The repercussions of identifying eight signs were enormous. Ventris could infer consonant or vowel values to many of the other signs in the grid, if they were in the same row or column. The result was that many signs revealed part of their syllabic meaning, and a few could be fully identified. For example, sign 05 is in the same column as 12 (so), 52 (no) and 70 (ko), and so must contain o as its vowel. By a similar process of reasoning, sign 05 is in the same row as sign 69 (tu), and so must contain t as its consonant. In short, the sign 05 represents the syllable -to-. Turning to sign 31, it is in the same column as sign 08, the a column, and it is in the same row as sign 12, the s row. Hence sign 31 represents the syllable -sa-.

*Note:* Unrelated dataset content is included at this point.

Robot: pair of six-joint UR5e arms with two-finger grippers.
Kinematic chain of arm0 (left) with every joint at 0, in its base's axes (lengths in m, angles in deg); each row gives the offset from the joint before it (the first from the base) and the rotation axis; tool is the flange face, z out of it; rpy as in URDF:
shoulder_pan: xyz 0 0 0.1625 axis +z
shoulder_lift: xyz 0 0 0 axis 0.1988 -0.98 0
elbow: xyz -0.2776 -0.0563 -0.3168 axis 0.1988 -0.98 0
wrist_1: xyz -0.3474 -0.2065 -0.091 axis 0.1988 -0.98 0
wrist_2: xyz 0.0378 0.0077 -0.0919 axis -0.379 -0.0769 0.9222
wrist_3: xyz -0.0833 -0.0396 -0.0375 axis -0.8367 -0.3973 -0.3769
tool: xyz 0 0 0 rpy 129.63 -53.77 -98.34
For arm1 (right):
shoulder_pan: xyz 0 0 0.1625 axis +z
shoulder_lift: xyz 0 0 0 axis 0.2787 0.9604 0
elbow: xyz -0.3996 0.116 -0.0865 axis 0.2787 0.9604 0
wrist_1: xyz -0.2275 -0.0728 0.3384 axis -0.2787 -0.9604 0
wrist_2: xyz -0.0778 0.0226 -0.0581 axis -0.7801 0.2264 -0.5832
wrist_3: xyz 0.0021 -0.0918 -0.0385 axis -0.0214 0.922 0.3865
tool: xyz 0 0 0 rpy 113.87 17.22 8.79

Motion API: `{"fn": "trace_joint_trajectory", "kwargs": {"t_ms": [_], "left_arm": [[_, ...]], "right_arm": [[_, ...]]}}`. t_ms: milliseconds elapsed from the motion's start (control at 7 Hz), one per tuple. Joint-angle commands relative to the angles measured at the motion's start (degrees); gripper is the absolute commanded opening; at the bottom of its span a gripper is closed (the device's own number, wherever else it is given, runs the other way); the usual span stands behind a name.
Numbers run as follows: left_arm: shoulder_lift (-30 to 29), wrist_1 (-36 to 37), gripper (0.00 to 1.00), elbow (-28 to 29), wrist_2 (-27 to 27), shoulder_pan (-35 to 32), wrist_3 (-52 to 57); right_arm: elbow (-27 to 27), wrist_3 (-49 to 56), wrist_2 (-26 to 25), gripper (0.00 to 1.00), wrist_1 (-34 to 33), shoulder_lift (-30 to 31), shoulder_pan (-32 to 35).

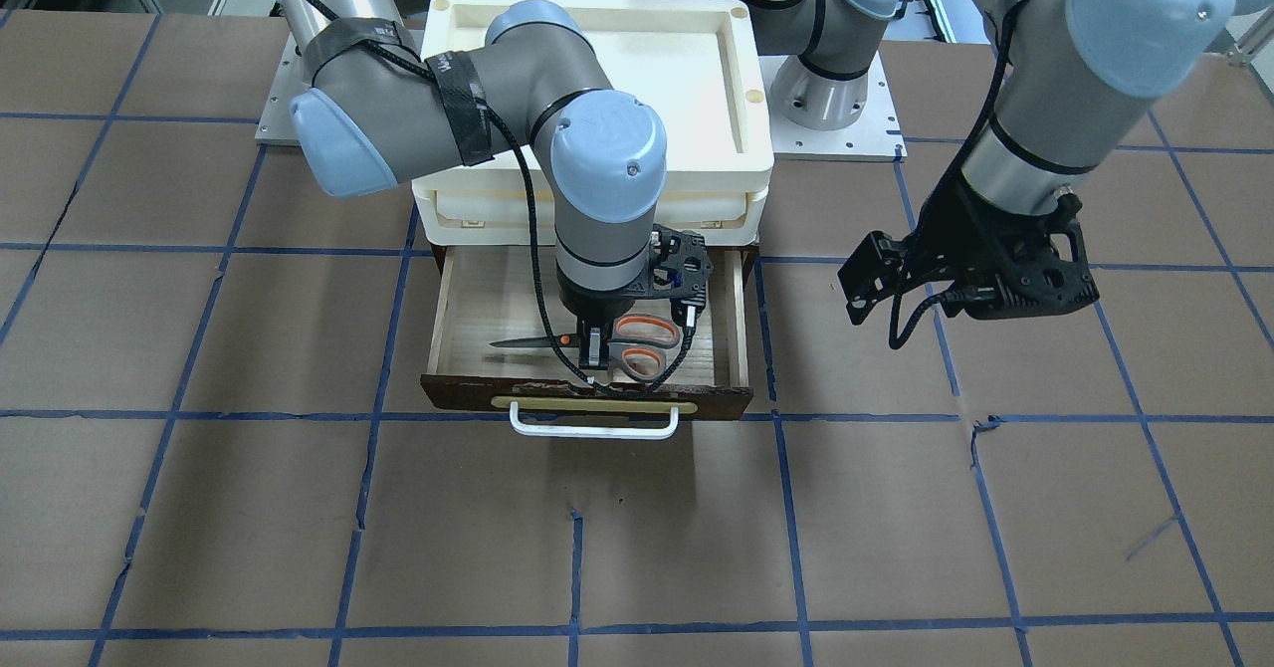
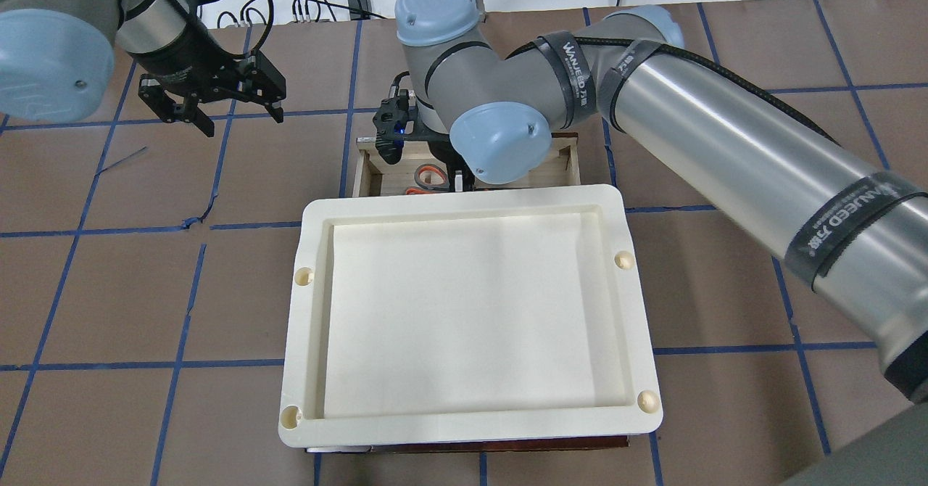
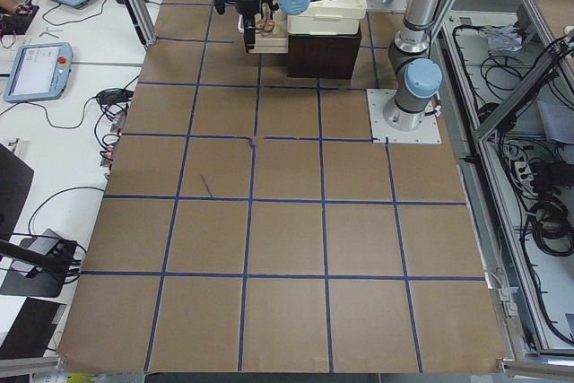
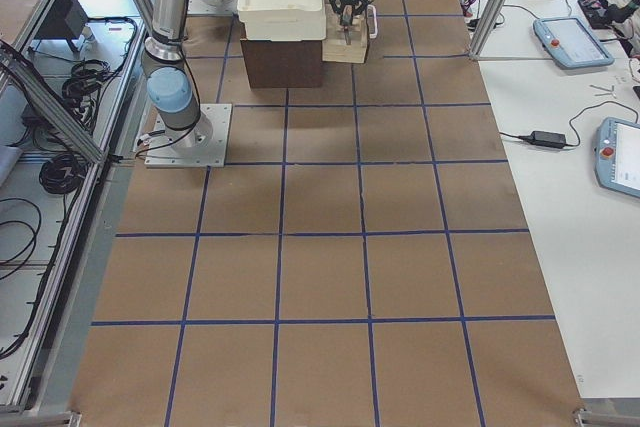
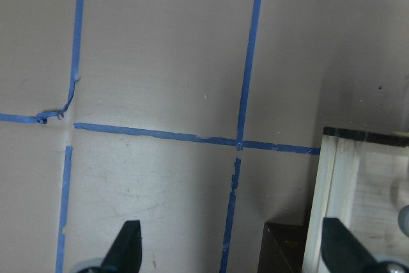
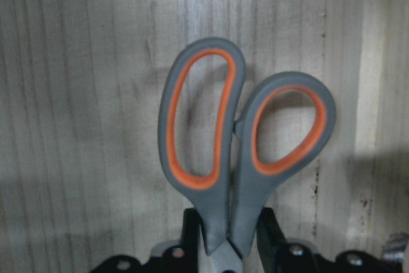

Deducing the syllabic values of these two signs, 05 and 31, was particularly important because it allowed Ventris to read two complete words, 05-12 and 05-31, which often appeared at the bottom of inventories. Ventris already knew that sign 12 represented the syllable -so-, because this sign appeared in the word for Tulissos, and hence 05-12 could be read as to-so. And the other word, 05-31, could be read as to-sa. This was an astonishing result. Because these words were found at the bottom of inventories, experts had suspected that they meant “total.” Ventris now read them as toso and tosa, uncannily similar to the archaic Greek
tossos
and
tossa
, masculine and feminine forms meaning “so much.” Ever since he was fourteen years old, from the moment he had heard Sir Arthur Evans’s talk, he had believed that the language of the Minoans could not be Greek. Now, he was uncovering words which were clear evidence in favor of Greek as the language of Linear B.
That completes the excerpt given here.